■ WHAT TO WORK ON
Each line of the listing below that includes "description" should be reported.

(DATA FOR THIS TASK)

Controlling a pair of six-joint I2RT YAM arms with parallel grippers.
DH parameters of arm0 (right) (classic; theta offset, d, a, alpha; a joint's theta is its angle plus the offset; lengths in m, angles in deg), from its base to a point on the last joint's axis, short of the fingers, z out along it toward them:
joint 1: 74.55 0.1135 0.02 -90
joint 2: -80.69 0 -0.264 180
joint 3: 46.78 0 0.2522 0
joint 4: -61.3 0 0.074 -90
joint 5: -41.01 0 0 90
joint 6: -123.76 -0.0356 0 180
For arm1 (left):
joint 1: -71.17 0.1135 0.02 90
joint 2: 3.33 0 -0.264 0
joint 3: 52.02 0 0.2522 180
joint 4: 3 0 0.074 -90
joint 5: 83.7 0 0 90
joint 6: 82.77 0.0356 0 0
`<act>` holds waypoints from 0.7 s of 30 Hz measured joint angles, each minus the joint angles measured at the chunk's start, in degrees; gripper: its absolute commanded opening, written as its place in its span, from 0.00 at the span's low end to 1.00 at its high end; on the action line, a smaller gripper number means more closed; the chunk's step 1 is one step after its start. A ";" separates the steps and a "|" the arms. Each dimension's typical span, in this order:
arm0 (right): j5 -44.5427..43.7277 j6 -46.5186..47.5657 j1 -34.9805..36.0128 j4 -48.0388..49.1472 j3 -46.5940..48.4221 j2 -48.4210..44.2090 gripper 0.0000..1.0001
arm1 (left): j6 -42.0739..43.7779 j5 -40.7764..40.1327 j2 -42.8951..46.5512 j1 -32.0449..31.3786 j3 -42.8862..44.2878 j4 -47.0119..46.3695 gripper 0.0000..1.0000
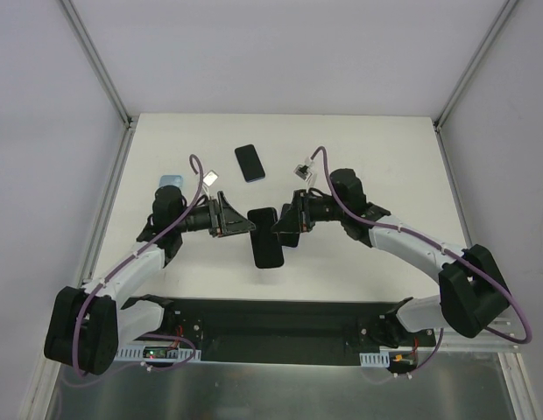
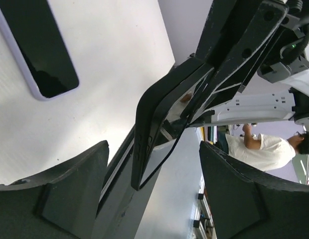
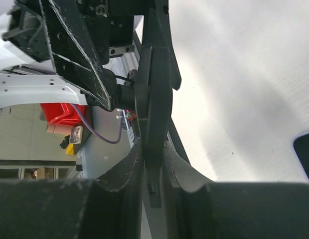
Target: Put the phone into the phone case
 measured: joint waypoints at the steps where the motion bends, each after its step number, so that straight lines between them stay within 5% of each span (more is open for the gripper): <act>1: 0.42 -0.81 0.00 1.05 0.00 0.00 0.04 | -0.52 0.37 -0.02 -0.09 0.00 -1.14 0.69; 5: 1.57 -3.93 0.00 5.05 -0.09 0.00 0.04 | -2.43 1.01 -0.81 -0.94 -0.09 -5.68 0.57; 9: 2.64 -6.69 0.00 8.11 -0.35 0.00 0.06 | -4.90 1.03 -2.97 -2.32 -1.01 -10.03 0.32; 16: 2.64 -9.03 -0.85 8.83 -1.18 0.02 0.27 | -10.86 2.86 -4.79 -2.82 -3.74 -21.07 0.02; 21: 2.71 -11.32 -1.40 10.05 -1.22 0.02 0.46 | -12.72 4.00 -4.92 -2.97 -3.76 -25.20 0.00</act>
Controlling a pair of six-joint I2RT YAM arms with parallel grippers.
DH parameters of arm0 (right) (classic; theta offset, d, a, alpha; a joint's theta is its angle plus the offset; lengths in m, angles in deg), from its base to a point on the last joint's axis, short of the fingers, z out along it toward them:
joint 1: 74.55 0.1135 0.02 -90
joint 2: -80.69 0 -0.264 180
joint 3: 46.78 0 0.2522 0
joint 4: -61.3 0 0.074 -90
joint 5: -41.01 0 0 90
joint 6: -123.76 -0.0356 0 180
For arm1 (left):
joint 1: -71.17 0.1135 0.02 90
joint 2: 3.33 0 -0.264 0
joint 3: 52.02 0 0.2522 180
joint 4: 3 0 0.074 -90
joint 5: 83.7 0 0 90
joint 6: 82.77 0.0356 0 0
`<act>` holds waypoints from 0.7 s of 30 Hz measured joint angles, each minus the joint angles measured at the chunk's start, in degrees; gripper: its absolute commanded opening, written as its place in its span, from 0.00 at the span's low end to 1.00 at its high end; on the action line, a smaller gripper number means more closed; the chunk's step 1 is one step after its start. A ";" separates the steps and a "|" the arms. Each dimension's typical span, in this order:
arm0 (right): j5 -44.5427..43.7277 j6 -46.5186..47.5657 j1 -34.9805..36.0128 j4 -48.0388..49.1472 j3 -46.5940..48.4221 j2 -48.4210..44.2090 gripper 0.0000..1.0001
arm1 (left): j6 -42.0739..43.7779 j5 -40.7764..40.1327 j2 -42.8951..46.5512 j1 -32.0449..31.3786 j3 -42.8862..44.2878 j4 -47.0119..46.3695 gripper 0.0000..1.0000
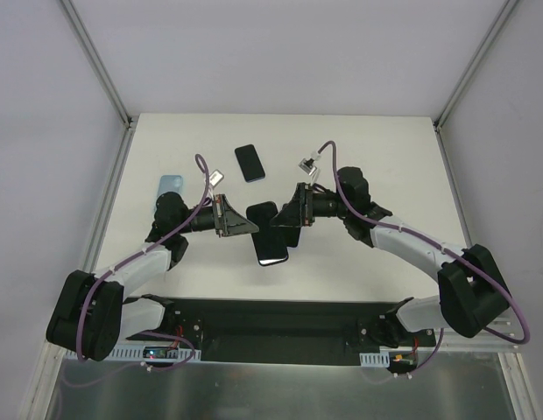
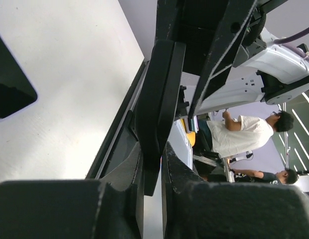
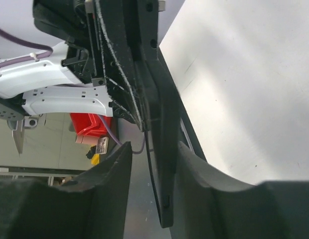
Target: Put the phone into the phone case
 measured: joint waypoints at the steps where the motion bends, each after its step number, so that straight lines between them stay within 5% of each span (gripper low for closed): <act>1: 0.26 -0.24 0.02 0.42 0.00 0.00 0.51 | -0.17 0.02 0.00 -0.04 -0.04 -0.37 0.00; 14: 4.31 -9.14 -0.48 10.29 1.01 2.60 0.63 | -2.45 1.99 0.20 -0.07 -1.16 -5.16 0.00; 17: 4.87 -11.17 -0.52 12.74 1.84 4.46 0.57 | -2.91 2.91 0.20 -0.09 -1.57 -5.31 0.00; 21: 4.98 -12.39 -0.74 13.84 2.12 5.55 0.30 | -3.21 3.28 0.24 -0.09 -1.77 -5.88 0.00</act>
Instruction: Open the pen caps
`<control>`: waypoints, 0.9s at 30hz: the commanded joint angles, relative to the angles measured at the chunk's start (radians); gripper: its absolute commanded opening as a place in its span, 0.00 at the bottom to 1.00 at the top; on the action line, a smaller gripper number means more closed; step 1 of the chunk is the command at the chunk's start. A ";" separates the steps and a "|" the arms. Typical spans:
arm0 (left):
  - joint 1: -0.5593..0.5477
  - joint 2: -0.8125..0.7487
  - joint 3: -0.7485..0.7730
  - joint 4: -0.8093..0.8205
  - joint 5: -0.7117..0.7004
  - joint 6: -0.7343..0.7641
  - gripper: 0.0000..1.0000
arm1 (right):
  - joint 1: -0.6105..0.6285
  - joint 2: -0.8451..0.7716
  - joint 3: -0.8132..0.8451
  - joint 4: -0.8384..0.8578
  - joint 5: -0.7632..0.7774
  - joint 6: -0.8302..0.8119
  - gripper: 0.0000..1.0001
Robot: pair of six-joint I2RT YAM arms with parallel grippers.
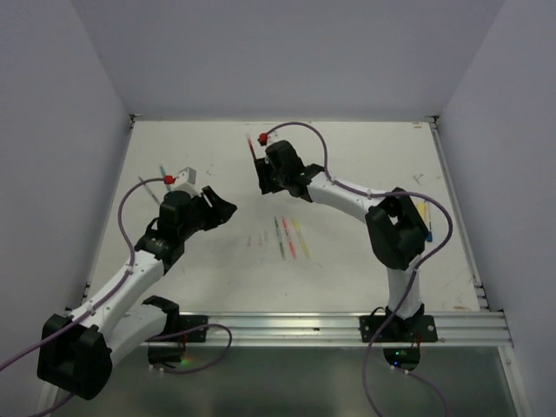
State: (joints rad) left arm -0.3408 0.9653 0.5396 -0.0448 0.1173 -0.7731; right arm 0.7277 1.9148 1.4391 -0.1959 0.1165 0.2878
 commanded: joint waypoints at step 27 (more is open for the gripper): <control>0.023 -0.102 -0.093 0.203 -0.073 0.031 0.59 | -0.060 0.773 0.993 -0.140 0.092 -0.239 0.59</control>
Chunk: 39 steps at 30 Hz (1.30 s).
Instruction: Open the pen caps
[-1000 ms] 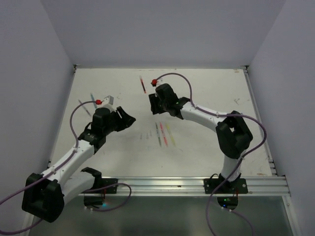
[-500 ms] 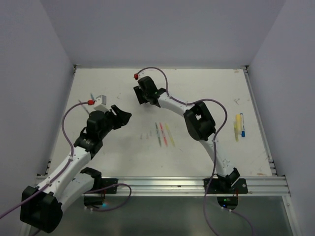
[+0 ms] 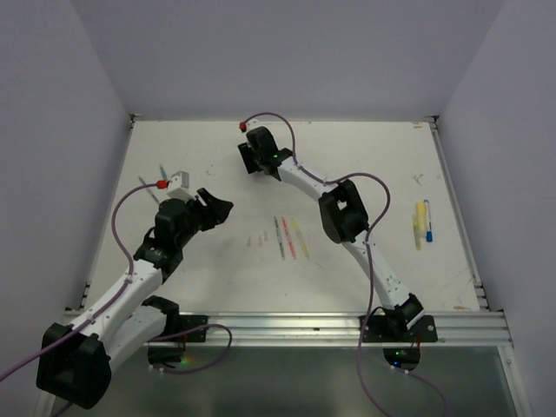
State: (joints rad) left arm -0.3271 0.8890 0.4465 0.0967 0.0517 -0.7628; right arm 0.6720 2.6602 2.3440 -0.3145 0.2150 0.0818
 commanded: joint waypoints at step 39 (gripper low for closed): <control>0.037 0.030 0.127 -0.075 0.082 -0.079 0.63 | -0.042 -0.762 -0.915 0.485 -0.243 0.200 0.00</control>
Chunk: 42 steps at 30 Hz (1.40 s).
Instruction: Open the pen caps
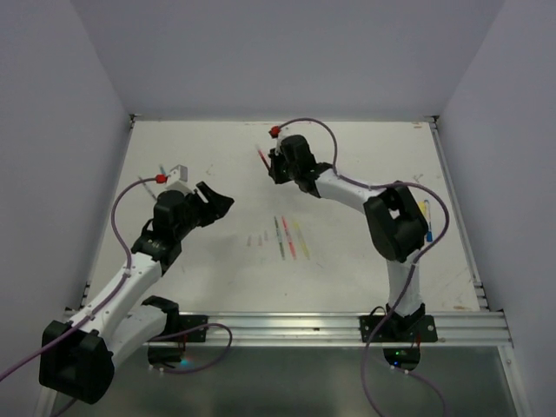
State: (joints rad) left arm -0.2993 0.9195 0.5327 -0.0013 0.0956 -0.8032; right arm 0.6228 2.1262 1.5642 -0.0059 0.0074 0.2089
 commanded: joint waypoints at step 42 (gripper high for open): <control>-0.003 0.246 -0.030 0.428 0.300 -0.286 0.60 | 0.265 -0.851 -0.771 0.106 -0.126 0.175 0.00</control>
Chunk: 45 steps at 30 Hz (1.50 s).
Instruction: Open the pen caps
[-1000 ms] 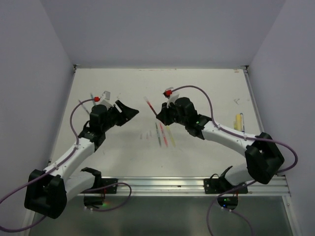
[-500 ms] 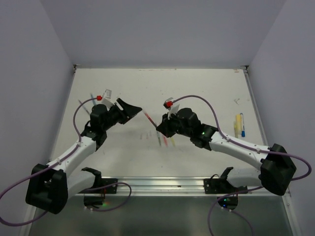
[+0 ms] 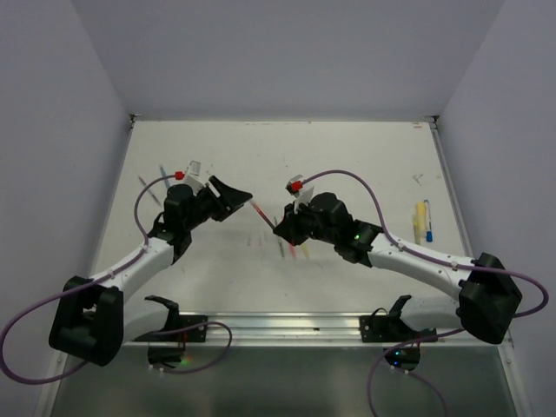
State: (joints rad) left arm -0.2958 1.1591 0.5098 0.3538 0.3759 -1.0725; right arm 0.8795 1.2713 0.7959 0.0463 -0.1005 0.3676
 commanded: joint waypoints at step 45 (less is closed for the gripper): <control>-0.012 0.053 -0.019 0.108 0.092 -0.001 0.00 | 0.018 0.255 0.184 0.099 -0.041 0.011 0.35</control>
State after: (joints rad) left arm -0.3080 1.2137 0.4911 0.4297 0.4419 -1.0889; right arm 0.8967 1.4952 0.9222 0.0994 -0.1253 0.3916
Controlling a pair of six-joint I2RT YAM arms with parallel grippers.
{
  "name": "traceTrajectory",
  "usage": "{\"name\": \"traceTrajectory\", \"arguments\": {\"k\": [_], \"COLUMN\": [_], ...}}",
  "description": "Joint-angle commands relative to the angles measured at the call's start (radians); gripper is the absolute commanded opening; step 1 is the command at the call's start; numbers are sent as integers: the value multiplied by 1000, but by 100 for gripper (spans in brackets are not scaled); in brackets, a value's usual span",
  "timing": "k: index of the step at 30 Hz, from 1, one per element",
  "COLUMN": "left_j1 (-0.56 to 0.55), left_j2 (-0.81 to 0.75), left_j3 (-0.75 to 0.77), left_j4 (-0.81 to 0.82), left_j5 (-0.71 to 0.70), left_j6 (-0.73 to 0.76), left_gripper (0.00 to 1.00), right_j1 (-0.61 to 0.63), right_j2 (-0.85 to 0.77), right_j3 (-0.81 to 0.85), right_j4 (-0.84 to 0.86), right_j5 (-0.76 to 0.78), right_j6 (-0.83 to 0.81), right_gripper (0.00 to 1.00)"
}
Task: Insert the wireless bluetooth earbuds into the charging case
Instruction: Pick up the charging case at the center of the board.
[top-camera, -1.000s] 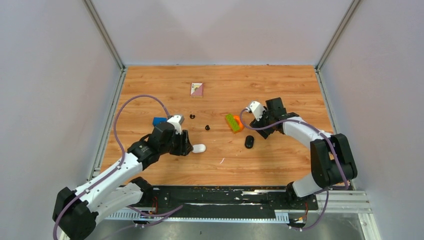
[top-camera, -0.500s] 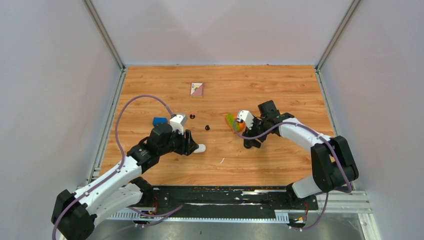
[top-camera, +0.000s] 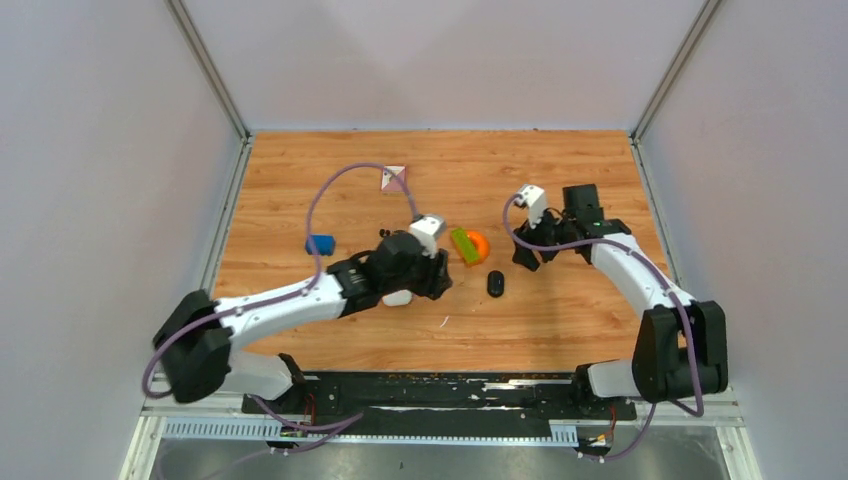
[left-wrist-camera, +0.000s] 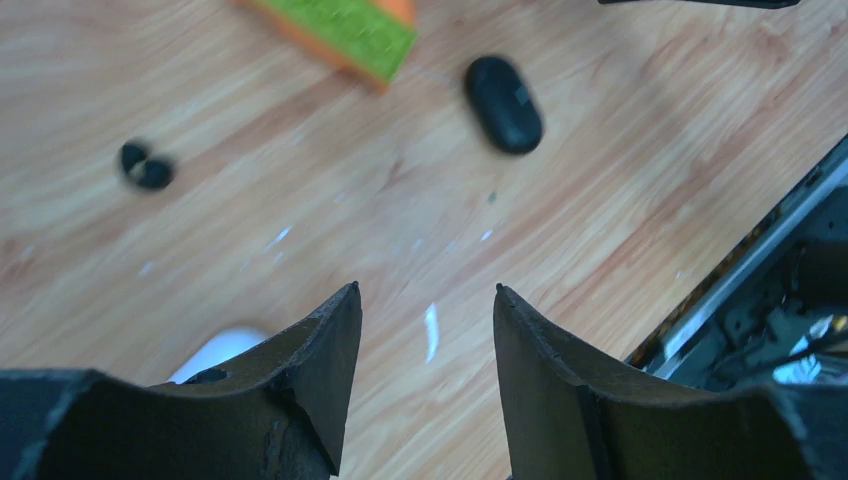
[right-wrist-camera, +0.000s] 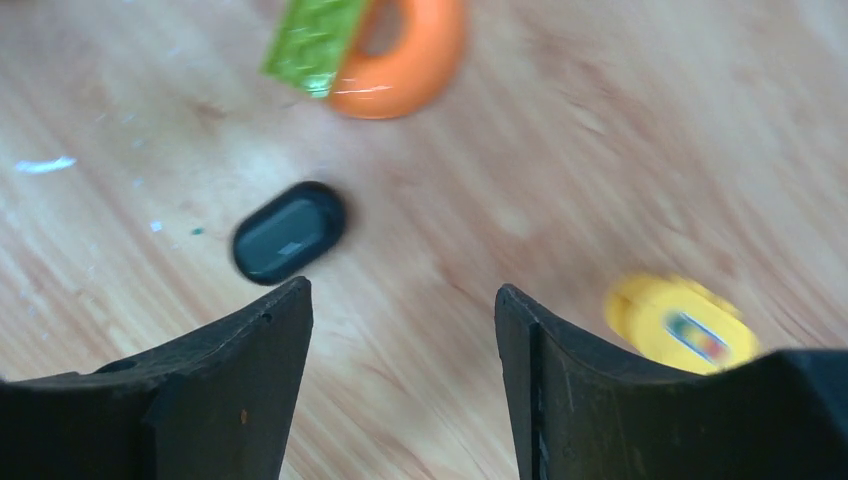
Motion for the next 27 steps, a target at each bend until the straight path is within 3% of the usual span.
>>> {"name": "traceTrajectory", "arguments": {"k": [1,7,15,21,27], "left_j1": [-154,-249,-276,-279,-282], "left_j2": [310,666,868,964,856], "left_j3": [296,690,952,1053,911], "left_j4": [-65,-219,-402,-497,-455], "left_j5": [-288,-349,-412,-419,-503], "left_j6": [-74,-138,-206,-193,-210], "left_gripper": [59,62,63,63,64], "right_j1": [-146,-255,-268,-268,-270], "right_j2": [-133,-235,-245,-237,-241], "right_j3": [22,-35,-36,-34,-39], "right_j4": [132,203,200,194,199], "right_j5": [44,99,64,49,60], "right_j6": [206,277,275,273,273], "right_gripper": [69,75,75,75,75]}}
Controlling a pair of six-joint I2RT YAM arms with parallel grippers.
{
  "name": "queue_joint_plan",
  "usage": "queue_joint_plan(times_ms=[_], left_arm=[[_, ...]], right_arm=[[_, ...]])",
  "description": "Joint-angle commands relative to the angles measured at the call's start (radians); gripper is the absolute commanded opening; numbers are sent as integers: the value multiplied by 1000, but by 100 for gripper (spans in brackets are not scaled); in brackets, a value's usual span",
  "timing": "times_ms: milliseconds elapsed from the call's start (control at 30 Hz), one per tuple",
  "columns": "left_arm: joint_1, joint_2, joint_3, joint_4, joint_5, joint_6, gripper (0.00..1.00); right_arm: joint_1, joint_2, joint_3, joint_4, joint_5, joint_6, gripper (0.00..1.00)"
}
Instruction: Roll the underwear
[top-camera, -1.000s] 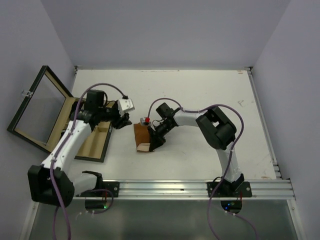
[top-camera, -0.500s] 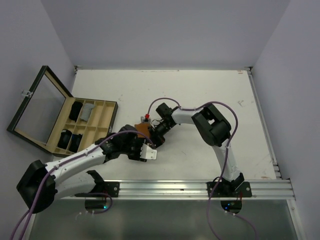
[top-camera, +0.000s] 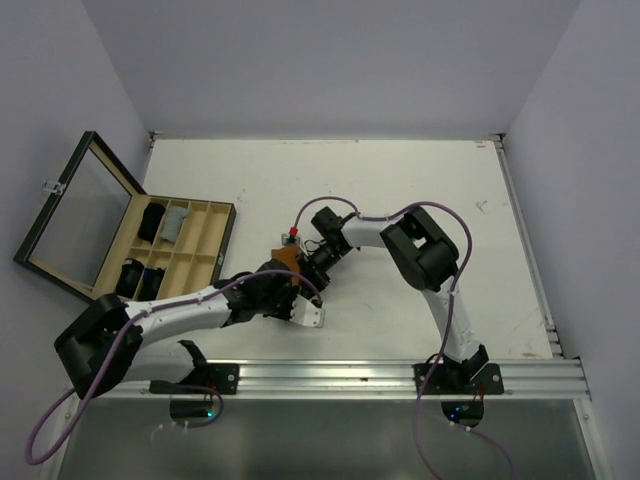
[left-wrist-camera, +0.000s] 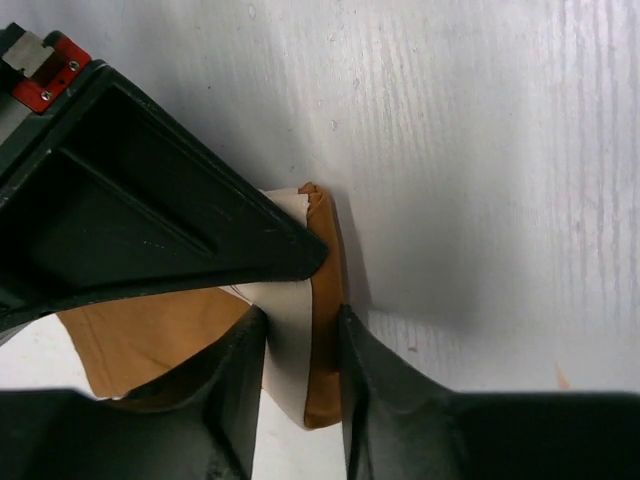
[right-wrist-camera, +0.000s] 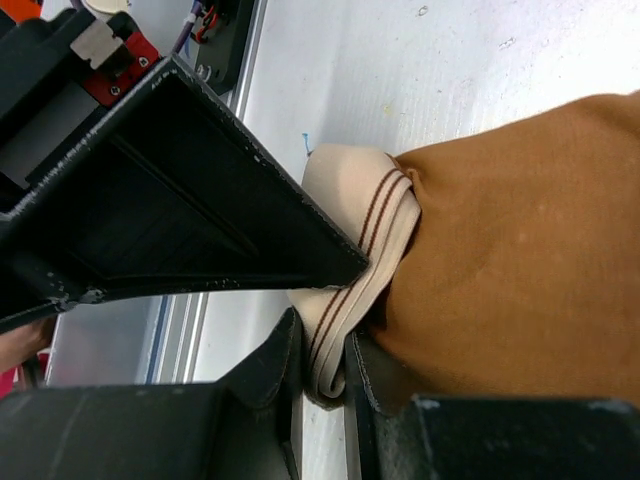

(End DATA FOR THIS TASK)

■ PROBLEM SOLUTION
  "description": "Joint-angle commands relative to the angles measured at the call's start (radians); gripper is the absolute commanded opening; step 1 is the command at the call's start; numbers are sent as integers: the value multiplied by 1000, but by 100 for gripper (spans in brackets are not scaled); in brackets, a value's usual span",
  "description": "Joint-angle commands relative to the angles measured at the call's start (radians); gripper is the absolute commanded opening; numbers are sent as integers: the value multiplied by 1000, but by 100 for gripper (spans in brackets are not scaled); in brackets, a value's usual span",

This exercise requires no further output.